Checking in on how I'm doing physically- I woke up feeling really unsure about how I was going to make it through today. There are some very distinct challenges involved with this surgery (I'm assuming not all surgeries under general anesthesia leave you with no voice for several days to weeks afterward.) Four days after my surgery I don't have a regular speaking voice and often can't talk above a whisper. If I don't talk at all for a while I do have a little more tone to my voice but being the solo parent in a house of three kids and navigating visits from friends- kinda hard to be silent for any length of time!
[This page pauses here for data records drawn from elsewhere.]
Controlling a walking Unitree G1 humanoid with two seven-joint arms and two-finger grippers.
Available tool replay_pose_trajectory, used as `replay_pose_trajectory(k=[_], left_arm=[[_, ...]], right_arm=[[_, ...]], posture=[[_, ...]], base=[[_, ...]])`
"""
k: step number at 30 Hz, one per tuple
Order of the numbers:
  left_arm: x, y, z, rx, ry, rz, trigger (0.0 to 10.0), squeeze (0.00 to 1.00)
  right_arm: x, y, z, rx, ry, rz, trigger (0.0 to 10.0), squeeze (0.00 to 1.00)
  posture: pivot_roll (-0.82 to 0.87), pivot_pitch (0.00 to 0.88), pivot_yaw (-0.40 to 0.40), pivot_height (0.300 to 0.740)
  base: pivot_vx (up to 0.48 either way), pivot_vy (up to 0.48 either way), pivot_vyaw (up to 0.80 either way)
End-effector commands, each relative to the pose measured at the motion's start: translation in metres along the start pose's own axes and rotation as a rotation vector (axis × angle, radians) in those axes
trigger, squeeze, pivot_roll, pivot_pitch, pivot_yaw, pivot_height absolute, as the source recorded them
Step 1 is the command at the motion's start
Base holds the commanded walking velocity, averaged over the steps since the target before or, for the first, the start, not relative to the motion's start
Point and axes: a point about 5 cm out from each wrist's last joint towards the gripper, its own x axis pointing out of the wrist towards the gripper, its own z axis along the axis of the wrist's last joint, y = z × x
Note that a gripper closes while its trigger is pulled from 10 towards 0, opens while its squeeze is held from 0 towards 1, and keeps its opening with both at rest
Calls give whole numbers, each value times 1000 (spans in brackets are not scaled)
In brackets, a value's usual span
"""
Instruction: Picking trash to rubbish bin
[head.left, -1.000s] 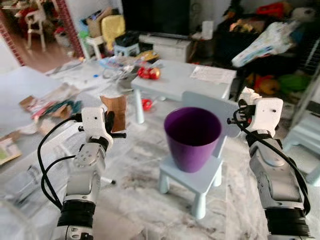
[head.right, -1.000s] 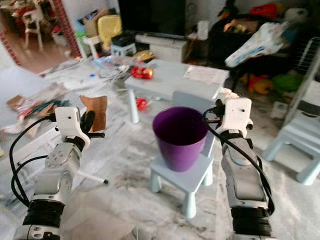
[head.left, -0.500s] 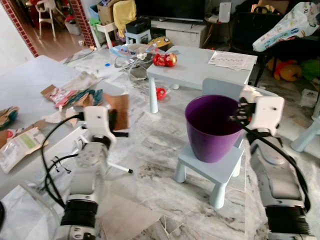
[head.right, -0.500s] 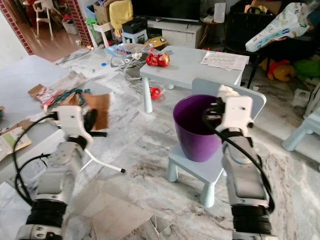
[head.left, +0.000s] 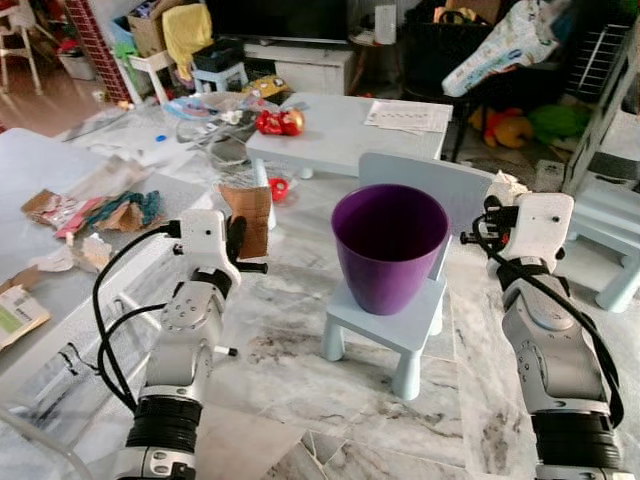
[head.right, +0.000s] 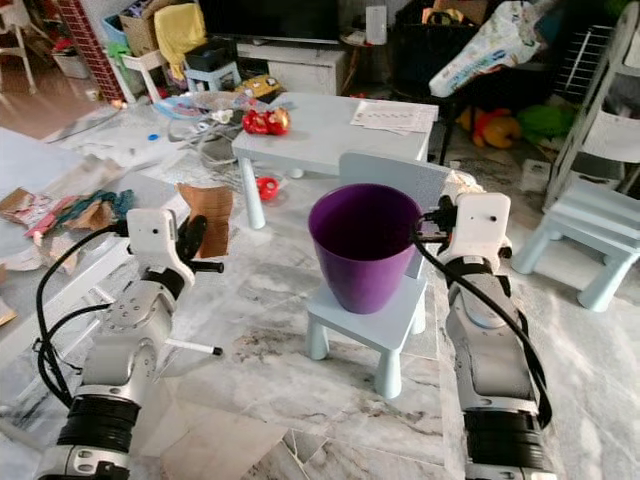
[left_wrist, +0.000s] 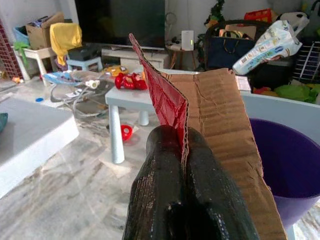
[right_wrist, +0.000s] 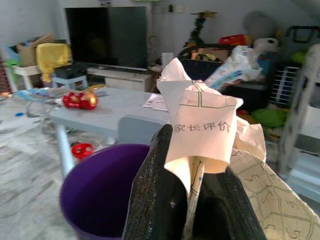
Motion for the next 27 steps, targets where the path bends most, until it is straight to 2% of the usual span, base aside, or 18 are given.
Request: replay_pose_trajectory(k=[1,27], left_arm=[[-2,5,1,3,-5,9,10000,0],[-5,-3,0,-20,-2,-40,10000,0]], right_arm=[[2,4,4,2,-17,15,10000,0],[2,8,4,6,-17,26,10000,0]], posture=[[-85,22,61,740],[-80,25,60,740]], base=[[0,0,0],[341,0,0]])
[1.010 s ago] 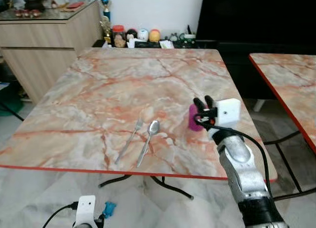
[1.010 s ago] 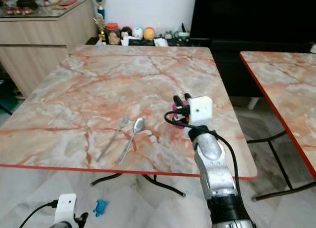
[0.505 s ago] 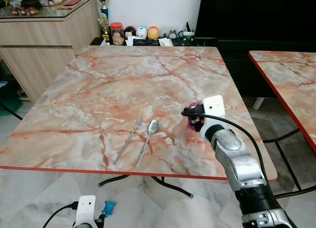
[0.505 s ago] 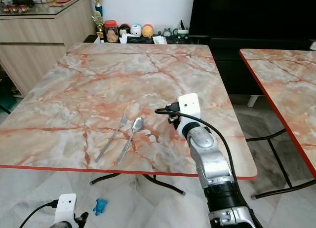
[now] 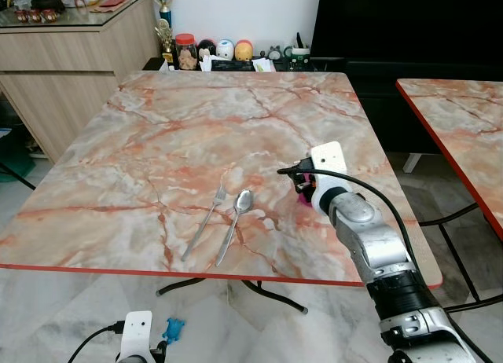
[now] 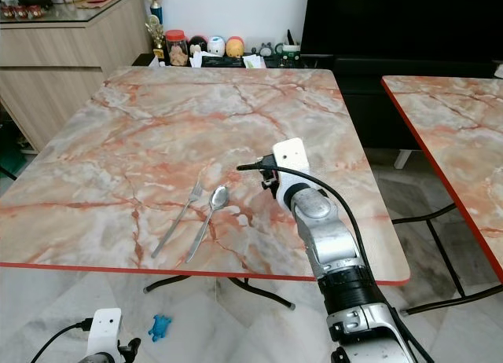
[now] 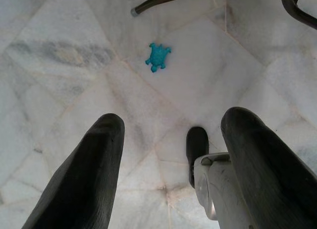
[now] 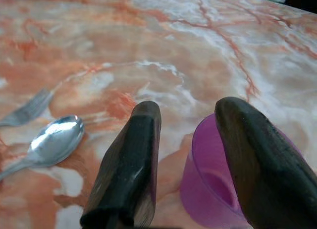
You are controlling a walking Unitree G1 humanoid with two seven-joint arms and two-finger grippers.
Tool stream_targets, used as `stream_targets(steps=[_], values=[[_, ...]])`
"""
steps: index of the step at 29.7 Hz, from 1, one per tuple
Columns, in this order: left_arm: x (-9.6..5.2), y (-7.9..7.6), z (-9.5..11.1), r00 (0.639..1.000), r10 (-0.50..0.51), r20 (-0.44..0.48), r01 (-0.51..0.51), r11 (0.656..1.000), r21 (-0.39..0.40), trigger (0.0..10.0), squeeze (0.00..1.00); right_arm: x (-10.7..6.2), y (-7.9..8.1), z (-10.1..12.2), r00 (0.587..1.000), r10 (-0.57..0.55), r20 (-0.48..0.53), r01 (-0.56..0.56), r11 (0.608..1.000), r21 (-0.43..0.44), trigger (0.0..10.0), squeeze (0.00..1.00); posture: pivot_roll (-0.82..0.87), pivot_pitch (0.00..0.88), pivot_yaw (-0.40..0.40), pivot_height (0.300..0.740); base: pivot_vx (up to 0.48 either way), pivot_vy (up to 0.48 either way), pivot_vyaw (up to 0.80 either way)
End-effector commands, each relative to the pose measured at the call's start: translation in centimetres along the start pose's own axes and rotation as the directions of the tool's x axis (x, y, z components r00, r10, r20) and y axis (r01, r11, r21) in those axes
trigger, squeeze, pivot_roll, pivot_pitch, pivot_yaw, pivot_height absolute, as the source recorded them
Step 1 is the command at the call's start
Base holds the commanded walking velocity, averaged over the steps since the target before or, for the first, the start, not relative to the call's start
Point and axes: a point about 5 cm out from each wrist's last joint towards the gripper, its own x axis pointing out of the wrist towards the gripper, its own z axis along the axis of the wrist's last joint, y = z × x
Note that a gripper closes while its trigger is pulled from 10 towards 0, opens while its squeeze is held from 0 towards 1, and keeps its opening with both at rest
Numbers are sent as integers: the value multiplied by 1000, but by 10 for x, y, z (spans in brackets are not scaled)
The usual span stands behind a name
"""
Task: Setting the table
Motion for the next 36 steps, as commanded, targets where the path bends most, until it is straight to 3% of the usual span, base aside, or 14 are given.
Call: stream_targets(steps=[1, 9, 22, 36], values=[[-1, 2, -4, 1000, 0, -15, 0, 1000, -1, 10000, 0, 3, -2, 3, 1000, 2, -17, -2, 1000, -16, 10000, 0, -14, 13, 7, 740, 0, 0, 0], [-1, 3, -5, 1000, 0, -21, 0, 1000, -4, 10000, 0, 8, -6, 6, 999, -2, -52, 0, 1000, -24, 10000, 0, -14, 25, 7, 740, 0, 0, 0], [-1, 2, -7, 1000, 0, -27, 0, 1000, -2, 10000, 0, 8, -17, 0, 996, -59, -69, 62, 997, 36, 10000, 0, -14, 30, 9, 740, 0, 0, 0], [-1, 4, -7, 1000, 3, -29, -3, 1000, 4, 10000, 0, 9, -10, -1, 998, -14, -53, 17, 998, 56, 10000, 0, -9, 32, 9, 740, 0, 0, 0]])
I am steadily taking 400mg of ibuprofen every four hours on the dot. I wake up in the night to take it because when it wears off, it wakes me up. It's not intense pain, it's a dull pain that allows me to also feel the swelling in my neck (which presses on my esophagus sometimes and feels really uncomfortable). The general tightness in my shoulders and neck is almost gone but I've got this stinging/burning sensation and it's sometimes itchy under my bandage. Add to that, my skin is getting pretty irritated from the tape (which is solidly adhered to me, not lifting at all yet!) and I'm working to not touch my neck much - but it's a challenge. I don't want to get an infection, I think my worst fear right now is having to be opened back up again. That was NO fun.
Again I say to you whackadoos who said this surgery was easy- did you not have to wake up from general anesthesia? That was so awful, I hate not having control over my body and being reliant on someone else to meet my physical needs in this way, hovering between awake and asleep and not being able to just decide to be awake, or asleep. It reminds me of when I was younger and I drank too much and wanted to sober up because it was starting to freak me out, and I couldn't just will myself sober. I can't will myself to be fully awake from anesthesia all of a sudden and it makes me feel a sense of panic.
So that's the hardest part of the whole thing honestly- that and the dehydration. I guess I can write more about that now that my stamina is a little better. After my surgery they left a heplock in but took the IV out, so no more fluids going in. I was taking ice chips right away but I was also very nauseated. I did not have a catheter so output was measured by a 'hat' in the toilet. The first shift of nursing did not track what I was drinking at all, and did not track output really because I only got up once and there was no hat in the toilet (and I didn't know there should be one or I would have asked for one). Consequently I got extremely dehydrated but didn't realize that was what was happening. All I knew was that I was feeling sicker and sicker and I just couldn't drink enough water to make my mouth stop feeling so (increasingly) dry, and I kept sleeping instead of being awake and feeling bad. I was sipping as often as I could but it kept making me want to throw up. I only barfed once but the nausea was ever present and really just got worse and worse, and I was terribly weak.
Finally at some point during the night my heart started feeling funny. I couldn't figure out what was going on but I thought, "I'm in the dang hospital, I might as well have someone take a listen." I called the nurse to come in and listen and my heart rate was like 120-ish. My oxygen levels were hovering around 91 so we put the canula back in my nose and it hit me - I was dehydrated! I actually thought about all those survival shows and how they talk about the signs of dehydration and then I finally consciously noticed that I hadn't peed, that my mouth was extremely dry, lips were feeling cracked, and now my heart was racing out of my chest. I asked for an IV, I took some calcium and shortly after I felt a world better than I had before.
Note to self (and to you): Keep the IV going until you're solidly eating and drinking!
Gluten free roasted cauliflower gnocchi with garlic, prosciutto and parmesan |
I so rarely get this easy kind of time with my friends where there isn't some kind of lengthy planning, timelines, limits and juggling. It was delicious having people come to me and while I couldn't entertain for long, the time was so warmly spent - my heart is really full tonight even if I go to bed with no voice.
Tomorrow, more friends taking Eidie for some adventures, another friend bringing food for dinner and movie night and wine with a friend. I feel like I shouldn't be having this much of a good time when I'm so reliant on people just to help me get through each day- but I am having fun, and I hope they are having fun, too.
My aunt called today to tell me that she thinks she can't go with me on this trip we've been planning for some personal reasons, and I talked with her about seeing past them. I told her that if cancer has taught me anything, it's taught me to learn to receive without guilt, and without feeling that I don't deserve it. I spend a lot of time convinced that people don't know how selfish I really am, that if they knew, they wouldn't love me as much. The truth is that I am as real as I can be in any given moment and that I still draw the most incredible human beings around me.
I told my aunt that she doesn't have to get cancer to learn to receive the gifts that are coming her way just because she has given truly of herself to others. I tell my friends all the time- our friends are reflections of the energy we put out into the world, and that they are exquisite human beings to have pulled us all toward them. I only figured out a few days ago that the same is true of me.